ピエトロ・ロンギ (本名ピエトロ・ファルカ) は、18世紀ヴェネツィアの日常生活の場面を主に描いた画家である[3][4]。1730年ごろ、彼は富裕層の人々の風俗習慣を小型の作品に描くことに特化し始めたが、それらのシンプルな場面は習慣、衣服、礼儀作法などを通して社会を記録する歴史的資料となっている[1]。
『くすぐり』は、ロンギの様式的特徴を非常によく表している作品である。場面は、画家のほかの作品にも見られる緑色のダマスク織で覆われ、絵画の掛かった壁のある部屋に設定されている。部屋にある家具はソファだけで、装飾品は左側の窓に架かっている緑色の重たげなカーテンだけである[1]。
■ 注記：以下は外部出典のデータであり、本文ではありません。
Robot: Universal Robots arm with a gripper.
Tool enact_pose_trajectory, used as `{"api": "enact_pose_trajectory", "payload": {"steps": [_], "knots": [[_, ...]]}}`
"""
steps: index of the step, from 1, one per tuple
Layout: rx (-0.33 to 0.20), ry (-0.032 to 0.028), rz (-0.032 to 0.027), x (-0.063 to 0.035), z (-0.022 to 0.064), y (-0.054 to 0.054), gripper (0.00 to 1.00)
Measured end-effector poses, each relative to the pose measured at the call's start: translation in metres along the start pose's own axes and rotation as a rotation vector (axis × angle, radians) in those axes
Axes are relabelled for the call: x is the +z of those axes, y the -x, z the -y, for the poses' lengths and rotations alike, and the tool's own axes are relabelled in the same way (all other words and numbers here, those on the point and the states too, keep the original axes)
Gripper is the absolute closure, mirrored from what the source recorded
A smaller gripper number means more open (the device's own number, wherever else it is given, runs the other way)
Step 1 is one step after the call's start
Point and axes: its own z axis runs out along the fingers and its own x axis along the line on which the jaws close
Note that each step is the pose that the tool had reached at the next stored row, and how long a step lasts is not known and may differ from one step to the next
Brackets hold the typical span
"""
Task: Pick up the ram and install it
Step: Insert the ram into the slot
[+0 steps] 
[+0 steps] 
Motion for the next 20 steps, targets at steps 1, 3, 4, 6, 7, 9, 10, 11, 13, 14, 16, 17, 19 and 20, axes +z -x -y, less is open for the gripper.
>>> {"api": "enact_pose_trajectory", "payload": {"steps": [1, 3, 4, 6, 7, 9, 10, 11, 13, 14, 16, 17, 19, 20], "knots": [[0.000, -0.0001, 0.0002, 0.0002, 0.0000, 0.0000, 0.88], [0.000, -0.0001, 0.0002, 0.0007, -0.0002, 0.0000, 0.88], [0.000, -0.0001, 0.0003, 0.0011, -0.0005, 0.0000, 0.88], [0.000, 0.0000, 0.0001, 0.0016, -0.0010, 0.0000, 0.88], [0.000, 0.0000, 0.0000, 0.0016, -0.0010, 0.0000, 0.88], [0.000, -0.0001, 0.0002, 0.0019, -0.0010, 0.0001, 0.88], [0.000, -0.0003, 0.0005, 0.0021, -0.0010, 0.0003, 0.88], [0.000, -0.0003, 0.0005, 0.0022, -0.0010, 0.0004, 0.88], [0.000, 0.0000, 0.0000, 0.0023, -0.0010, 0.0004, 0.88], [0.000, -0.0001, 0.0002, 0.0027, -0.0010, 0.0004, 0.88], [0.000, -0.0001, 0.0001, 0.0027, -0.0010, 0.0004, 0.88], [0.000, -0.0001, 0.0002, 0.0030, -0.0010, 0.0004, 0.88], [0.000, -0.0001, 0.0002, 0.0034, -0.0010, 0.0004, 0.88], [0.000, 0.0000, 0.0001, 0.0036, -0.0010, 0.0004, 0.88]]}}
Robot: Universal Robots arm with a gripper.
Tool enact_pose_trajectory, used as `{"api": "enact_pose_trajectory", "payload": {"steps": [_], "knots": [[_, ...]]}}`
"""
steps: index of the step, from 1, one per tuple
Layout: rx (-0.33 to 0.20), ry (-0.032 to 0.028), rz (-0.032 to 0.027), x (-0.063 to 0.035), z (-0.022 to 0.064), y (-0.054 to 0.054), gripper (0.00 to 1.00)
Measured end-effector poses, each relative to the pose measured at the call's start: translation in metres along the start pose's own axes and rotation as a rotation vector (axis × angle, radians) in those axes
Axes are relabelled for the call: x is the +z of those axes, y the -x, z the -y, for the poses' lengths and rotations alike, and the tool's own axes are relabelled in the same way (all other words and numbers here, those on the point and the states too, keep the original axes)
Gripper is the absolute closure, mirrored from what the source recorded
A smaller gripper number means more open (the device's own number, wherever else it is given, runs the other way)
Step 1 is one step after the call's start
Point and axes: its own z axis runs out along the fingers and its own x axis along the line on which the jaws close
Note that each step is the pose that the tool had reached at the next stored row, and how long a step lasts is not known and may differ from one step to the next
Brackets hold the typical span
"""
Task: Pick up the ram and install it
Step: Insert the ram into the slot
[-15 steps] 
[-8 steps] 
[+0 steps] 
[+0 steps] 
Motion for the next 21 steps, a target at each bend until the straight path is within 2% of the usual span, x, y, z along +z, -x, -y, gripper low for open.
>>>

この静穏な室内で、若い女性が鑑賞者を見つめ、共犯者のような仕草をしている。彼女は2人の女中に見守られながら、眠っている若い男性を羽根でくすぐっている[1][2]。地面に置かれた果物の載ったトレイ、椅子の上の新聞、若い女性のショール、ソファの上の扇子などの要素はすべて、余暇と愉楽の場面であることを示唆する[1]。ここには、媚態と悪戯の雰囲気が満ちている[2]。
だらしなく椅子の上に寝ている若い男性のポーズは、ワシントン・ナショナル・ギャラリー蔵の『失神』[5]と題される作品中の女性を想起させる。さらに、本作の壁の右側に見える絵画 (ヤコポ・アミゴーニの様式で三美神を描いていると思われる[1]) が登場するメトロポリタン美術館 (ニューヨーク) 蔵の『誘惑』[6]なども、本作と比較されてきた。本作の人物のポーズと仕草は演劇の場面を想起させる一方、服装は薄い黄、白、緑色の色調で描かれており、彼らは室内で浮かび上がるように光に照らし出されている[1]。
なお、壁に架けられている3人の裸体女性の絵画や、リンゴの載ったトレイなどの要素のために、本作は「パリスの審判」の18世紀版であることが示唆されているのかもしれない[2]。